Quelle est la solution pour lutter contre le tabagisme : interdire ou prévenir ? Est-ce envisageable en France ? Trente minutes de débat contradictoire – animée par Wendy Bouchard sur Europe 1, ce vendredi 24 avril – pendant lesquelles la journaliste Martine Perez (auteur du livre « Interdire le tabac : l’urgence » publié en 2012) a défendu la prohibition face à Cyrille Geiger (président des buralistes Paris-Nord, administrateur de la Confédération), lequel a démontré que la bonne méthode passait par l’éducation.
• Martine Perez campe sur les positions de son livre (voir Lmdt des 8, 21 et 28 mai 2012) : on interdit bien des produits (OGM, bisphénol, antennes-relais) moins dangereux que le tabac, il faut prendre des mesures qui vont permettre de l’interdire progressivement « comme l’ont fait la Finlande, la Nouvelle-Zélande, l’Australie … pour rendre le tabac moins accessible, moins sexy pour les jeunes, pour réduire progressivement la demande et donc l’offre ».
• Cyrille Geiger lui oppose immédiatement : « s’il faut faire baisser la prévalence tabagique, c’est par la prévention, c’est par l’éducation ». Exemple récent à l’appui : l’étude Escapad sur les addictions des 17 ans, parue cette semaine (voir Lmdt du 21 avril) : « il y a un ado sur deux qui a consommé du cannabis. Là c’est interdit, là il n’y a pas de paquet sexy … Il y a juste une volonté d’aller contre les règles. On doit plutôt repenser la façon dont vit notre société.

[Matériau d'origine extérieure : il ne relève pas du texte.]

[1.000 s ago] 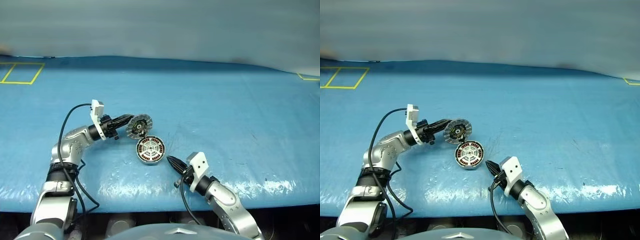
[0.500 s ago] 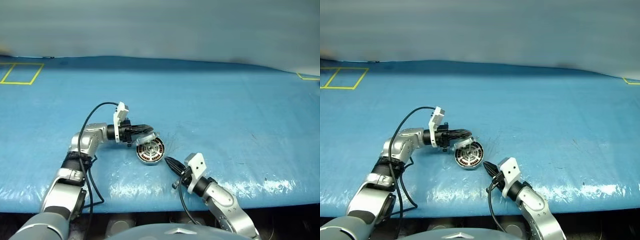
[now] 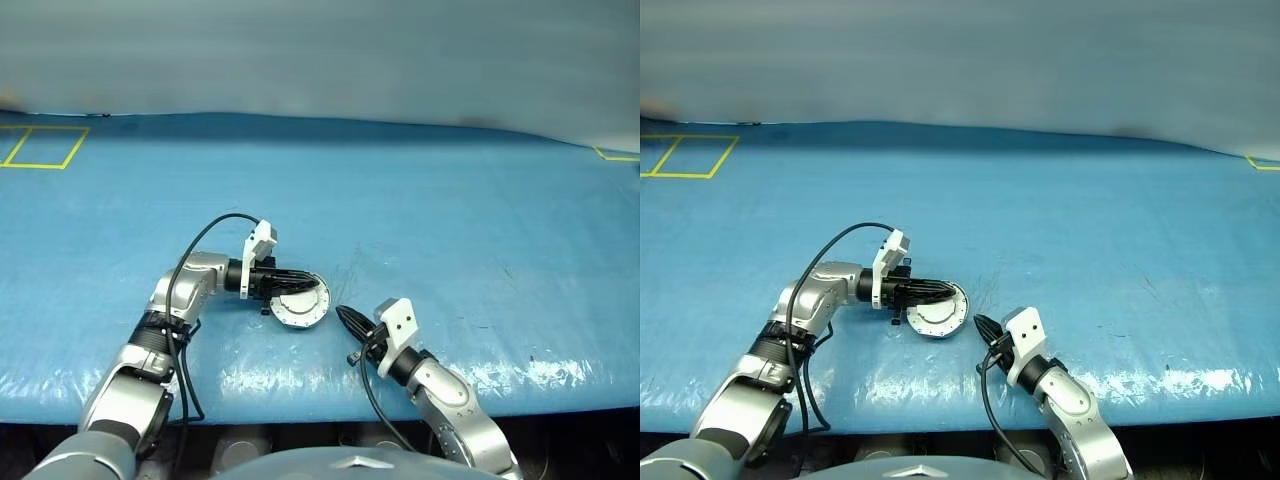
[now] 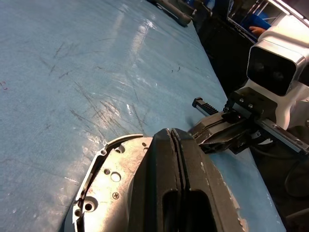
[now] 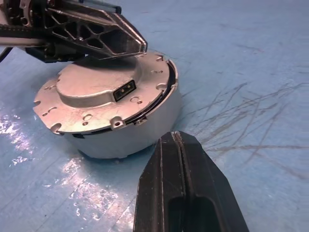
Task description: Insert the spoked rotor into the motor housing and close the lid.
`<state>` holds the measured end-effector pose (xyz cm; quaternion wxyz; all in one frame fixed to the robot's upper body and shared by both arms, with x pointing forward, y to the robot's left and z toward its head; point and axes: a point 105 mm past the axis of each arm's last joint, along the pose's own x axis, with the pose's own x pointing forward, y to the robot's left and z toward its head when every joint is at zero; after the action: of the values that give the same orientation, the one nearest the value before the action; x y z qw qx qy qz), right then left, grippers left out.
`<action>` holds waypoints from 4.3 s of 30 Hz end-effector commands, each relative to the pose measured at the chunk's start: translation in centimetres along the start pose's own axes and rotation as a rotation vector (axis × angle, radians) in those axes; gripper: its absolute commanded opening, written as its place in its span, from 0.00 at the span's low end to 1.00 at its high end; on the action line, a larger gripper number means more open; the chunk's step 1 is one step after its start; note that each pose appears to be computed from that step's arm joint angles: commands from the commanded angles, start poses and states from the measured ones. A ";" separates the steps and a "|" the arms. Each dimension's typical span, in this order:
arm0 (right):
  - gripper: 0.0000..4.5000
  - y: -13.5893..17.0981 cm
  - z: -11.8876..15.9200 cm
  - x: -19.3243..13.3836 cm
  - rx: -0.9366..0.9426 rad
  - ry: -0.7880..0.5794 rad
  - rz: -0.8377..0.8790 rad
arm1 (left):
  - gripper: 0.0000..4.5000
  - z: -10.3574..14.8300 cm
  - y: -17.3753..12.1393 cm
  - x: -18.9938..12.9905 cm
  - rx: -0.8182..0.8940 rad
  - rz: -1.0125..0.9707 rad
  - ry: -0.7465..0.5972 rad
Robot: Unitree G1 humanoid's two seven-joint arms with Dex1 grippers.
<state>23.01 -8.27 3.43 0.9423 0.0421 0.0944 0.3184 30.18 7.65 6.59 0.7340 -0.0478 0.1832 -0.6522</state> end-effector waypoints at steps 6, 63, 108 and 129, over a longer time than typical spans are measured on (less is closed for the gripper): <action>0.00 -0.4 5.7 0.7 -0.090 -0.028 0.062 | 0.00 4.0 -0.1 -1.1 0.183 0.189 -0.243; 0.67 2.1 5.9 7.2 -0.423 0.279 0.434 | 0.00 -3.1 -5.6 -6.0 0.270 0.683 -0.464; 0.67 2.4 2.5 8.0 -0.343 0.336 0.311 | 0.00 -3.5 -5.4 -6.1 0.257 0.694 -0.442; 0.67 1.6 2.0 8.0 -0.372 0.355 0.273 | 0.00 -2.6 -1.0 -7.0 -0.220 0.830 -0.349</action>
<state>28.37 -0.74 6.61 0.8467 -0.1651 0.1460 0.4843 27.46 15.07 3.97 0.9483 -0.1344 0.1356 -0.2535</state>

Et cela passe par la prévention plutôt que par les interdits, que cela soit sur le tabac ou les autres produits ».
• Martine Perez, plus « souple » que d’habitude, acquiesce : « bien sûr que je ne suis pas contre la prévention» mais remonte au créneau « elle doit s’accompagner de stratégies qui rendent de moins en moins sexy : paquet caché, paquet moche, hausse du prix, amende élevée quand on vend aux mineurs ».
• Cyrille Geiger ne cède pas lors de la question : « quelle est la bonne méthode ? ». « On peut considérer que le logo d’une marque est un déclencheur pour les jeunes … Mais, dans nos points de vente, il n’y a que des adultes qui entrent. Et je ne suis pas convaincu que beaucoup d’ados se soient mis à fumer parce qu’ils ont trouvé le paquet sexy. Ils se sont mis à fumer parce qu’il y a une incitation du groupe … L’étude australienne parle d’une baisse de rentrée des taxes de 3 % (au passage, en France, elle est de 7 %), mais on n’a aucune visibilité sur l’efficience en termes de consommation (voir Lmdt du 17 avril). Et, puis, il y a le marché parallèle … L’Australie est une île mais a enregistré une hausse d’un quart des ventes sur le marché parallèle. La France est au carrefour de l’Europe avec sept pays frontaliers qui font du dumping fiscal ».
• « Je ne sais pas si le paquet neutre va marcher. On a beaucoup d’études contradictoires sur l’Australie. Tout ce qui peut réduire la consommation de tabac doit être mis en œuvre … » répond, gênée, Martine Perez qui ne supporte pas que l’on « mélange contrebande et santé publique ».
• « Oui, mais… », rappelle Cyrille Geiger, « il y a un problème d’harmonisation européenne concernant la santé publique. Nous avons une Directive européenne qui va être transposée en mai 2016. Et cette Directive est déjà contrecarrée par Marisol Touraine qui déclare faire de la surenchère. Pourquoi faire des choses dans notre coin, quand on sait que cela va être un échec. Même Marisol Touraine déclare qu’elle ne sait pas si c’est efficace et qu’il faudra augmenter les prix, derrière».
• « Oui, mais … » rétorque Martine Perez, tous les Français se sont bien pliés à l’interdiction de fumer dans les lieux publics alors qu’on prédisait le contraire … « Oui, mais quel impact sur la prévalence ? » lui demande Cyrille Geiger. Faisant remarquer que les données sur le tabagisme indiquent une hausse de la prévalence chez les jeunes à partir de 2008, période à laquelle ces interdictions ont été mises en place.